### Recorded information
======
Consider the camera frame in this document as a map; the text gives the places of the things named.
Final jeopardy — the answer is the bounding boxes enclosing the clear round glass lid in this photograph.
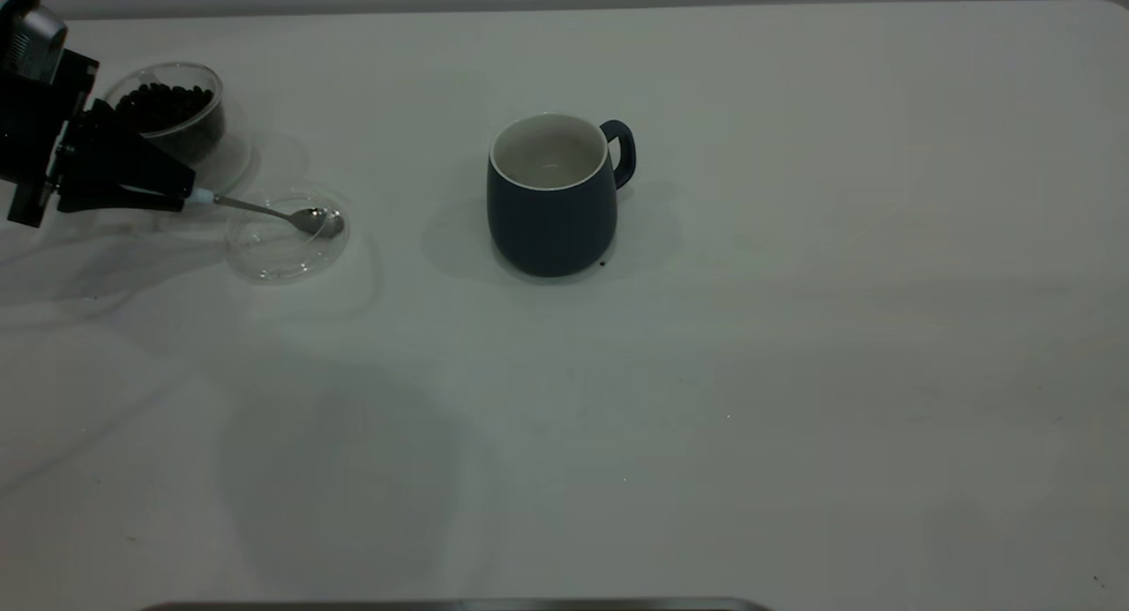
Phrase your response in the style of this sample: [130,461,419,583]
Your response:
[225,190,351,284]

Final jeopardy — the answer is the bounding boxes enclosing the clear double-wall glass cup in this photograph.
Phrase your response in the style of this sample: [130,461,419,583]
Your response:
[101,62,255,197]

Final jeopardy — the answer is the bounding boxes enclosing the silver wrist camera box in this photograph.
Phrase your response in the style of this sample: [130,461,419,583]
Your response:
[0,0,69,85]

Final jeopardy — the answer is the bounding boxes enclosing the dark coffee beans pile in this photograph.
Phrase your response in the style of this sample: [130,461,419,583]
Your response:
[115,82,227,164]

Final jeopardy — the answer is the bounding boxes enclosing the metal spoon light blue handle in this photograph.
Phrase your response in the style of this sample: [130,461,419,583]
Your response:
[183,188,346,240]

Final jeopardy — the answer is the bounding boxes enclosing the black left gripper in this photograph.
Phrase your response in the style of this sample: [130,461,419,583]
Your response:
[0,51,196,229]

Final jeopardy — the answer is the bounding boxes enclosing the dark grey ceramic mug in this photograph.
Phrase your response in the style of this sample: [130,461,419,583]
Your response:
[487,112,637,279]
======
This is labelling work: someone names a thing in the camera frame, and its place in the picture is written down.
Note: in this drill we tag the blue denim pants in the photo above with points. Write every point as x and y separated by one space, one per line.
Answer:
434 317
======
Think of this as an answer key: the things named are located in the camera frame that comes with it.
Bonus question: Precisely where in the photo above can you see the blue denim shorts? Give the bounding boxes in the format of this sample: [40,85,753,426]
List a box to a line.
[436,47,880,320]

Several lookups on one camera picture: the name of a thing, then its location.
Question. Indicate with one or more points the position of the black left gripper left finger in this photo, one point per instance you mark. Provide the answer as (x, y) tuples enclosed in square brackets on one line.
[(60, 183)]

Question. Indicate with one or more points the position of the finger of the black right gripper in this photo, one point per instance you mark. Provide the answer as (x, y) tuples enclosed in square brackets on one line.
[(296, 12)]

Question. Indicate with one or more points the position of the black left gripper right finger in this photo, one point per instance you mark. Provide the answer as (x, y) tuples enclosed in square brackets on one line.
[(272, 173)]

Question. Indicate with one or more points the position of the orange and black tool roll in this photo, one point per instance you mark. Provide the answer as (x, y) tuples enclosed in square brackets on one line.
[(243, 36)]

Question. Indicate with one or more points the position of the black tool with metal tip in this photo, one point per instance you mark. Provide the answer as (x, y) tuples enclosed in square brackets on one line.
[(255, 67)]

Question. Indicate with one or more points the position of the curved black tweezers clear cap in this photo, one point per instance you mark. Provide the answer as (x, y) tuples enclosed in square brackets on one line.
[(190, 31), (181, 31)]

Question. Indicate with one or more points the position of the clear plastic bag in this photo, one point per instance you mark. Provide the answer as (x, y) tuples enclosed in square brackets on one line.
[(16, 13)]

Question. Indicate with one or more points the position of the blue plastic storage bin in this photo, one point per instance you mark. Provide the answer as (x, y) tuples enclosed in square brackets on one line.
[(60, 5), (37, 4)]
======
Go through the records and show every line with the string "bounding" in it.

### Written solution
Final jeopardy — the answer is the bounding boxes enclosing the clear round glass lid in this photograph.
Final jeopardy — the answer is the bounding boxes enclosing the clear double-wall glass cup in this photograph.
Final jeopardy — the answer is the bounding boxes enclosing the silver wrist camera box in this photograph.
Final jeopardy — the answer is the bounding boxes enclosing the dark coffee beans pile in this photograph.
Final jeopardy — the answer is the bounding boxes enclosing the metal spoon light blue handle in this photograph.
Final jeopardy — the answer is the bounding boxes enclosing the black left gripper in this photograph.
Final jeopardy — the answer is the bounding boxes enclosing the dark grey ceramic mug in this photograph.
Bonus question: Precisely where in the photo above can you see the blue denim shorts? Give the bounding boxes in the format of this sample: [40,85,753,426]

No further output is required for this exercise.